Material for the task Block Start

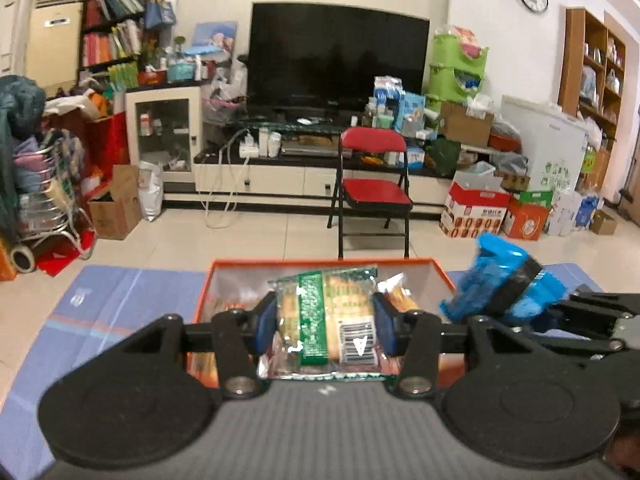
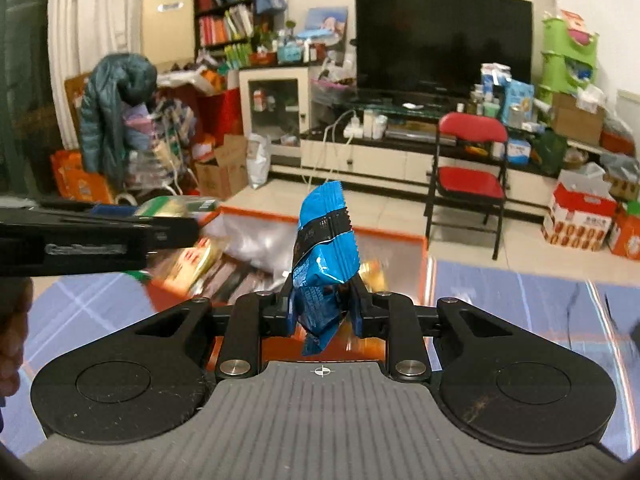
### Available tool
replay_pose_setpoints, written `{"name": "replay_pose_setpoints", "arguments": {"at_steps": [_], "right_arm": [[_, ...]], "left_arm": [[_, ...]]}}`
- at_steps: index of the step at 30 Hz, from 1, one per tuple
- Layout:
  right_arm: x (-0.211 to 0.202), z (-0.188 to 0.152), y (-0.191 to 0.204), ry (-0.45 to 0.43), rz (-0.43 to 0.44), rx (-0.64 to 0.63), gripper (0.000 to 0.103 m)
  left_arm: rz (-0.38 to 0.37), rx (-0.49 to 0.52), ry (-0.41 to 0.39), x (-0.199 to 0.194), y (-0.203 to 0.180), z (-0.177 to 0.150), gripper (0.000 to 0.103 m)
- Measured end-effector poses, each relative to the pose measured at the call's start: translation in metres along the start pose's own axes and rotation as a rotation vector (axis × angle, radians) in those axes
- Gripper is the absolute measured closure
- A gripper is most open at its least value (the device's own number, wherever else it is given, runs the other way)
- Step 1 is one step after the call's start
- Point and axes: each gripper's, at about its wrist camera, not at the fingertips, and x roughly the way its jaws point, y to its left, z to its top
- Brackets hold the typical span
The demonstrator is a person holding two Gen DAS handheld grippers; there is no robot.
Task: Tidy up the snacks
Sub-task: 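Carry both items over the orange box and open both tools to drop them, then grasp the red chip bag with the left tool while the right tool grasps the blue bar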
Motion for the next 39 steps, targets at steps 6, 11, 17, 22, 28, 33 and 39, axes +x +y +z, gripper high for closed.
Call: {"name": "replay_pose_setpoints", "arguments": {"at_steps": [6,11,17,22,28,33,39], "right_arm": [[0.066,0.035,0.000,0.103,-0.047,0.003,0.049],[0.022,0.019,-0.001,-0.024,-0.072,0.001,0.023],[-0.032,-0.070,0.006,-0.065,-0.060,0.036,0.021],[-0.029,-0.133,0.014,0.015,-0.069,0.024,0.024],[-0.002,-0.148,0.016,0.070,-0.076,0.047,0.025],[0.019,-0.150,0.022,0.123,-0.054,0.082,0.038],[0.030,-0.153,0.028,0.145,-0.032,0.074,0.039]], "left_arm": [[0.066,0.059,0.026,0.054,0.007,0.016,0.028],[0.041,0.040,-0.049,0.006,0.034,-0.001,0.001],[0.039,0.062,-0.035,-0.033,0.066,-0.062,0.001],[-0.040,0.437,-0.083,-0.034,0.054,-0.112,0.001],[-0.156,0.643,-0.033,-0.019,0.045,-0.143,0.001],[-0.236,0.640,0.026,0.006,0.048,-0.140,0.030],[-0.308,0.682,0.062,0.024,0.046,-0.142,0.033]]}}
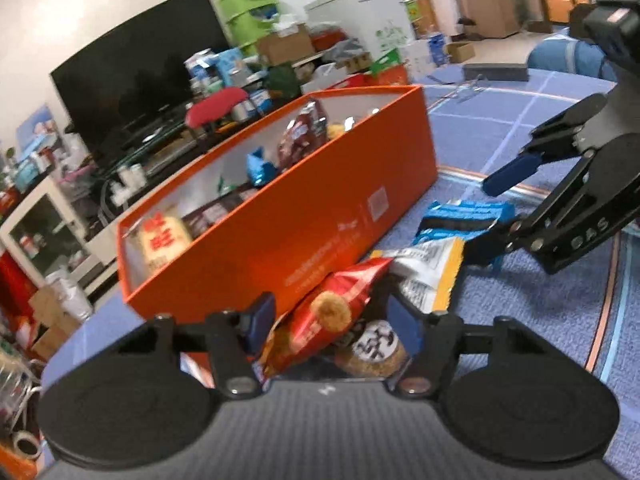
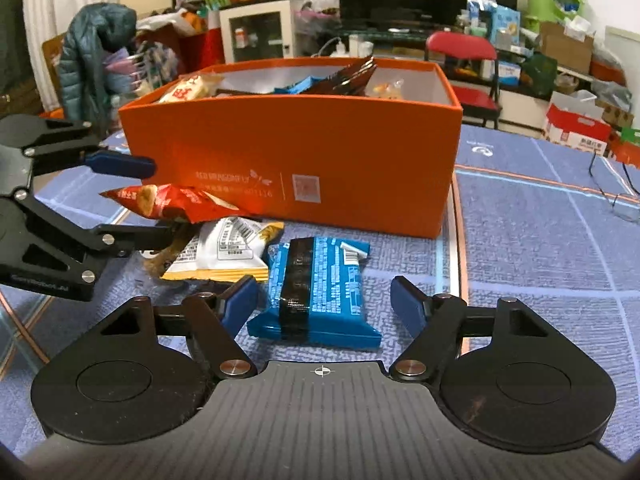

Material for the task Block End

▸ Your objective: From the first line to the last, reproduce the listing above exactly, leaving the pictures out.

▸ Response:
### Available tool
replay_pose_setpoints, written `{"name": "replay_pose_setpoints", "arguments": {"at_steps": [_], "right_arm": [[_, ...]], "left_arm": [[_, ...]]}}`
- at_steps: index of the step at 30 Hz, from 1, one per tuple
- Layout:
  right_arm: x (-0.211 to 0.202), z (-0.188 to 0.152), y (-0.191 to 0.204), ry (-0.45 to 0.43), rz (-0.43 to 0.44), rx (-0.64 to 0.63), gripper (0.000 to 0.103 m)
  left_arm: rz (-0.38 to 0.37), rx (-0.49 to 0.52), ry (-0.41 to 0.39), x (-0.199 to 0.194), y (-0.203 to 0.180), z (-0.177 to 0.150), gripper (0.000 to 0.103 m)
- Measured end-effector poses, each relative to the pose measured at the call's start: translation in metres along the start pose's own axes and rotation as a rotation vector (axis × angle, radians) in those axes
- Gripper is the absolute measured closure
- A gripper is most open at its least value (the device's own number, wherever else it is given, runs the other way)
- Step 1 is one step after the call's start
- Point and axes: each gripper's, at about its wrist camera, not at the fingertips, and x roughly the way its jaws point, y to its left, z to its top
- Brackets hold the typical span
The demonstrator is a person holding two Gen DAS handheld grippers; there is no robot.
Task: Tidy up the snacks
Sub-task: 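Carry both items over the orange box and open both tools to drop them, then grasp the red chip bag with the left tool while the right tool grasps the blue bar
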Motion for the next 39 steps, targets at steps 6, 11, 17, 22, 28, 33 and 39, axes +x +y +z, gripper high for closed.
Call: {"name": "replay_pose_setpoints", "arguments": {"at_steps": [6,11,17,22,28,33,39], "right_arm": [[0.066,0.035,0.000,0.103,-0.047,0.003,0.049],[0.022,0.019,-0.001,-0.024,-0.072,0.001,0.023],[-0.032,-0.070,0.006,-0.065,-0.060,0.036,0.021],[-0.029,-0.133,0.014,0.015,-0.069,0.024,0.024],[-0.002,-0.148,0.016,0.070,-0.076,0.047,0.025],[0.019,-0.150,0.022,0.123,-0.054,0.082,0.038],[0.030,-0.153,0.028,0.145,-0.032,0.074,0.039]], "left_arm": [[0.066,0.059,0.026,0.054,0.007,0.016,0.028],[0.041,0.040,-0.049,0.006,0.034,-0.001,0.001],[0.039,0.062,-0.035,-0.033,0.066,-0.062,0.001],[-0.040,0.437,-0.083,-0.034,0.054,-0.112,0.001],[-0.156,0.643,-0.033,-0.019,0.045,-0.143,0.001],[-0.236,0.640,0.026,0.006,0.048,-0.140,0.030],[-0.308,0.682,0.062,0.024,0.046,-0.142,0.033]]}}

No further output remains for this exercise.